_ACTION ITEM:_
The entries that follow must be given again exactly, with no pictures kept.

-=-=-

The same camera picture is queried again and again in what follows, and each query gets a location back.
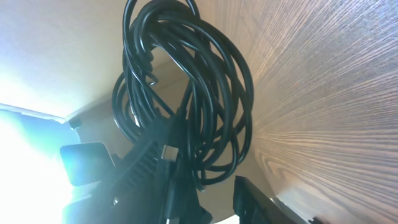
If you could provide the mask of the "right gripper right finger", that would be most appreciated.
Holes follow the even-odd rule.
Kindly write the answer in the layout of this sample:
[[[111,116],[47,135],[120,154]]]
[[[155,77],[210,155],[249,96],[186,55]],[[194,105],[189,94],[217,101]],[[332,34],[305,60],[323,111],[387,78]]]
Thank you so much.
[[[236,176],[233,210],[240,224],[307,223],[288,208],[282,208],[262,193],[248,178]]]

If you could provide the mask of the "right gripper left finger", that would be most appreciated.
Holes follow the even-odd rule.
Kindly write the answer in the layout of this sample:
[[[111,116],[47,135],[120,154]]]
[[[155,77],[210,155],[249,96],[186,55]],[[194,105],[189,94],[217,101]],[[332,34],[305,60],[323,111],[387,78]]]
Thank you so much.
[[[88,195],[66,206],[64,223],[211,223],[187,159],[186,111],[160,116]]]

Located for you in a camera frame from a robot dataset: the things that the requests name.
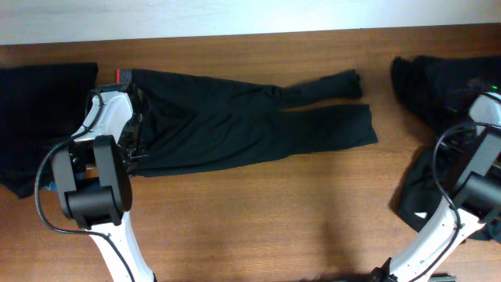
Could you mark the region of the black leggings red waistband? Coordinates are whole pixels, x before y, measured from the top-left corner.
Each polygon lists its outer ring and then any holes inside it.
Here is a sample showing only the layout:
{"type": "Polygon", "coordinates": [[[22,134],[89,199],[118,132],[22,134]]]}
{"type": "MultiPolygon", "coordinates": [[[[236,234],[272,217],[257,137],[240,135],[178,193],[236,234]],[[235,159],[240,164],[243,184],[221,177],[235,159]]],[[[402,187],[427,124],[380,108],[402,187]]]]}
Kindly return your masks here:
{"type": "Polygon", "coordinates": [[[137,176],[210,172],[377,142],[354,70],[290,87],[141,69],[130,82],[146,106],[137,176]]]}

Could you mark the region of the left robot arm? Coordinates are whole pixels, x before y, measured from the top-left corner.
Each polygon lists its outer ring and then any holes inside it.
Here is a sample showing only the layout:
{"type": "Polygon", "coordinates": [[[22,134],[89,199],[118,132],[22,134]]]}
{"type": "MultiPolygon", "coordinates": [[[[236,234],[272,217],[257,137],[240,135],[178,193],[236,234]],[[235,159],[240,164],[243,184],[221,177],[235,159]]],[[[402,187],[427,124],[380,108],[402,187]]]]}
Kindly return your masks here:
{"type": "Polygon", "coordinates": [[[93,89],[82,126],[50,157],[62,213],[92,238],[115,281],[156,279],[130,219],[141,102],[126,82],[93,89]]]}

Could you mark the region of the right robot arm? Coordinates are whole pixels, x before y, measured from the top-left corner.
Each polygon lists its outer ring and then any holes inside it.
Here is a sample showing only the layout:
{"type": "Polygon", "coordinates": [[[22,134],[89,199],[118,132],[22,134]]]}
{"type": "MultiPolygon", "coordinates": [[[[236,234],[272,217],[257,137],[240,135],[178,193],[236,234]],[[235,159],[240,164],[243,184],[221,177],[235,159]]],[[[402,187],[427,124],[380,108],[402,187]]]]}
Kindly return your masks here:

-=-=-

_EXERCISE RESULT:_
The same camera picture is queried again and again in what follows, and each query gets a location back.
If you could provide the mask of the "right gripper right finger", that would be most appreciated.
Holes follow the even-odd rule.
Kindly write the answer in the layout of this sample:
[[[111,116],[47,135],[120,154]]]
[[[155,77],[210,155],[249,96],[186,55]],[[194,105],[189,94],[217,101]],[[332,34],[305,60],[323,111],[387,78]]]
Thank you so much.
[[[236,176],[233,210],[240,224],[307,223],[288,208],[282,208],[262,193],[248,178]]]

If you could provide the mask of the "right gripper left finger", that would be most appreciated.
Holes follow the even-odd rule.
Kindly write the answer in the layout of this sample:
[[[111,116],[47,135],[120,154]]]
[[[155,77],[210,155],[249,96],[186,55]],[[194,105],[189,94],[217,101]],[[332,34],[305,60],[323,111],[387,78]]]
Thank you so much.
[[[88,195],[66,206],[64,223],[211,223],[187,159],[186,111],[160,116]]]

Located for you in a camera frame from a robot dataset: the things that the requests name.
Could you mark the region of the black leggings red waistband? Coordinates are whole pixels, x before y, measured from the top-left corner.
Each polygon lists its outer ring and then any holes inside it.
Here is a sample showing only the layout:
{"type": "Polygon", "coordinates": [[[22,134],[89,199],[118,132],[22,134]]]}
{"type": "MultiPolygon", "coordinates": [[[[236,234],[272,217],[257,137],[240,135],[178,193],[236,234]],[[235,159],[240,164],[243,184],[221,177],[235,159]]],[[[402,187],[427,124],[380,108],[402,187]]]]}
Kindly return your masks here:
{"type": "Polygon", "coordinates": [[[137,176],[210,172],[377,142],[354,70],[290,87],[141,69],[130,82],[146,106],[137,176]]]}

Could you mark the region of the left robot arm? Coordinates are whole pixels, x before y, measured from the top-left corner.
Each polygon lists its outer ring and then any holes inside it.
Here is a sample showing only the layout:
{"type": "Polygon", "coordinates": [[[22,134],[89,199],[118,132],[22,134]]]}
{"type": "MultiPolygon", "coordinates": [[[[236,234],[272,217],[257,137],[240,135],[178,193],[236,234]],[[235,159],[240,164],[243,184],[221,177],[235,159]]],[[[402,187],[427,124],[380,108],[402,187]]]]}
Kindly return your masks here:
{"type": "Polygon", "coordinates": [[[93,89],[82,126],[50,157],[62,213],[92,238],[115,281],[156,279],[130,219],[141,102],[126,82],[93,89]]]}

Could you mark the region of the right robot arm? Coordinates are whole pixels, x before y, measured from the top-left corner.
Each polygon lists its outer ring and then any holes inside it.
Here is a sample showing only the layout:
{"type": "Polygon", "coordinates": [[[22,134],[89,199],[118,132],[22,134]]]}
{"type": "MultiPolygon", "coordinates": [[[[236,234],[272,217],[257,137],[240,135],[178,193],[236,234]],[[235,159],[240,164],[243,184],[221,177],[235,159]]],[[[402,187],[427,124],[380,108],[402,187]]]]}
Kindly return your masks here:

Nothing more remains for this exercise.